TRY IT - Without copying any picture, transcribe exactly the lines of the data below from the one containing "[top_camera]" through the one containing "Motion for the".

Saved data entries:
________________________________________

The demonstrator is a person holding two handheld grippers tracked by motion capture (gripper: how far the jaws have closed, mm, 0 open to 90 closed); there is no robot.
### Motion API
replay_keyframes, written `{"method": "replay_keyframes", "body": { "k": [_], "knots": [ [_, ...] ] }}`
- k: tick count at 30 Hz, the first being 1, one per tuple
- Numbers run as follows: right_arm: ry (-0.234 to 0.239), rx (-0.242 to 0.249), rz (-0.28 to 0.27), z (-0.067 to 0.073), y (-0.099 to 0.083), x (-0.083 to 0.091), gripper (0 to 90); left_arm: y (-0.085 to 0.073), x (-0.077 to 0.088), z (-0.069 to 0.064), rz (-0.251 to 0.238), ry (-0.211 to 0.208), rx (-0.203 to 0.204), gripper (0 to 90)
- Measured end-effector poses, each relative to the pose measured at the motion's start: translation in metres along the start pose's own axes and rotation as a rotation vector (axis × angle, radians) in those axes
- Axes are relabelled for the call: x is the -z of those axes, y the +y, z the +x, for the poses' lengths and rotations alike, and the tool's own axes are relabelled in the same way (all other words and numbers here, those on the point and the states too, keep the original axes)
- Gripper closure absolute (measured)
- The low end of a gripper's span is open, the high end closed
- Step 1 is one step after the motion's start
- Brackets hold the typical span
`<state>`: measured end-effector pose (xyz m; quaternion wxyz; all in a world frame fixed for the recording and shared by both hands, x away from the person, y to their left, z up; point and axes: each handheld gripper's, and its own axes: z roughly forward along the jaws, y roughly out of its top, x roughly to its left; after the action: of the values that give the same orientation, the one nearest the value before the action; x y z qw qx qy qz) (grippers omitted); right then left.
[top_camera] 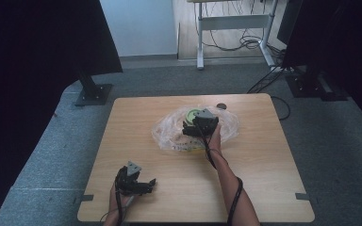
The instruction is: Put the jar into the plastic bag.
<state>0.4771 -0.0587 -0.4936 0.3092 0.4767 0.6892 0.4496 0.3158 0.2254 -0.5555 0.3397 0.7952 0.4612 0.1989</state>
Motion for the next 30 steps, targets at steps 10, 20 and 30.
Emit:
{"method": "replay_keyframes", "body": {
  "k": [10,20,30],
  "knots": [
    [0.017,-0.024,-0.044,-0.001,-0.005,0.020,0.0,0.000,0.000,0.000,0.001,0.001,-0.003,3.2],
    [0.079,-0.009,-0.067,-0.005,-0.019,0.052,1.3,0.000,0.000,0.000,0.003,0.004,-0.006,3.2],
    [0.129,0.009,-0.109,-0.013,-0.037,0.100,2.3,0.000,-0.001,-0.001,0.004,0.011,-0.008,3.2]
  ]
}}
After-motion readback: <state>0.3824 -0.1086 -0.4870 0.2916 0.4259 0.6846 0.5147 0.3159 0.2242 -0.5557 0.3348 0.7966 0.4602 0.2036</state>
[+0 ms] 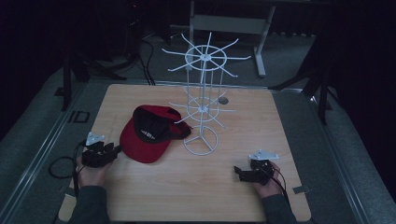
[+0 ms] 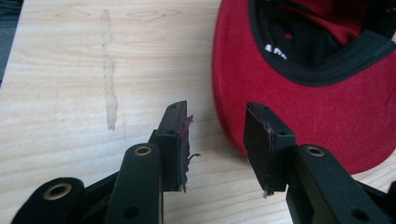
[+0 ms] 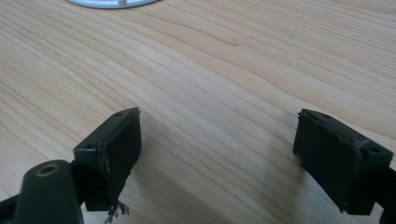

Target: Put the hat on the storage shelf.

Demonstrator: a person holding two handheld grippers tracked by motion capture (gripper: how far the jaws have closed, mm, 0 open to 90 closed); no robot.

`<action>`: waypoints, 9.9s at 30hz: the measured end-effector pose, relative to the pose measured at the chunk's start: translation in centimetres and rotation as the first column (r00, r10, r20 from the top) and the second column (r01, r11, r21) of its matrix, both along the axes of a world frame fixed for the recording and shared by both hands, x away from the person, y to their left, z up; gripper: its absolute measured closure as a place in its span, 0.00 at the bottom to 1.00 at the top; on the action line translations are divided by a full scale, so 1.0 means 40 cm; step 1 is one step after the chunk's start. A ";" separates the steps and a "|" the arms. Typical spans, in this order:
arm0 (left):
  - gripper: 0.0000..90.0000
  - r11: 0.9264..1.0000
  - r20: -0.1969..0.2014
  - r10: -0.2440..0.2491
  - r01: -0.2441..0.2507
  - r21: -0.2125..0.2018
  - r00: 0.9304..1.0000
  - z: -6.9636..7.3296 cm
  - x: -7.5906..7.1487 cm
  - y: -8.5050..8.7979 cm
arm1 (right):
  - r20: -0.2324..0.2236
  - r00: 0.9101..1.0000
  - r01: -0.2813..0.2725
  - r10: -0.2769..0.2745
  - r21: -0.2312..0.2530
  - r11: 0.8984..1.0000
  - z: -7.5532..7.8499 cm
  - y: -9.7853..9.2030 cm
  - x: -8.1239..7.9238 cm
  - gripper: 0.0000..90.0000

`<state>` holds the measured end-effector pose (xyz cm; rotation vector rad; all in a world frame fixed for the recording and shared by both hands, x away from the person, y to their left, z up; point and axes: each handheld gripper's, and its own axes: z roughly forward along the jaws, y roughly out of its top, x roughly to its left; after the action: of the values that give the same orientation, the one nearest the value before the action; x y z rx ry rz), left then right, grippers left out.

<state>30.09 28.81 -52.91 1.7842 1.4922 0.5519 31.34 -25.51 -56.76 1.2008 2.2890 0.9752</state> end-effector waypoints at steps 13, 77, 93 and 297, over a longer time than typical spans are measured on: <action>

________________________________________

EXERCISE ANSWER -
[top_camera] 
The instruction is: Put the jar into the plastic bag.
<state>0.4771 -0.0587 -0.4936 0.3092 0.4767 0.6892 0.4496 0.3158 0.2254 -0.5555 0.3397 0.7952 0.4612 0.1989</state>
Motion for the next 30 steps, targets at steps 10, 20 and 30.

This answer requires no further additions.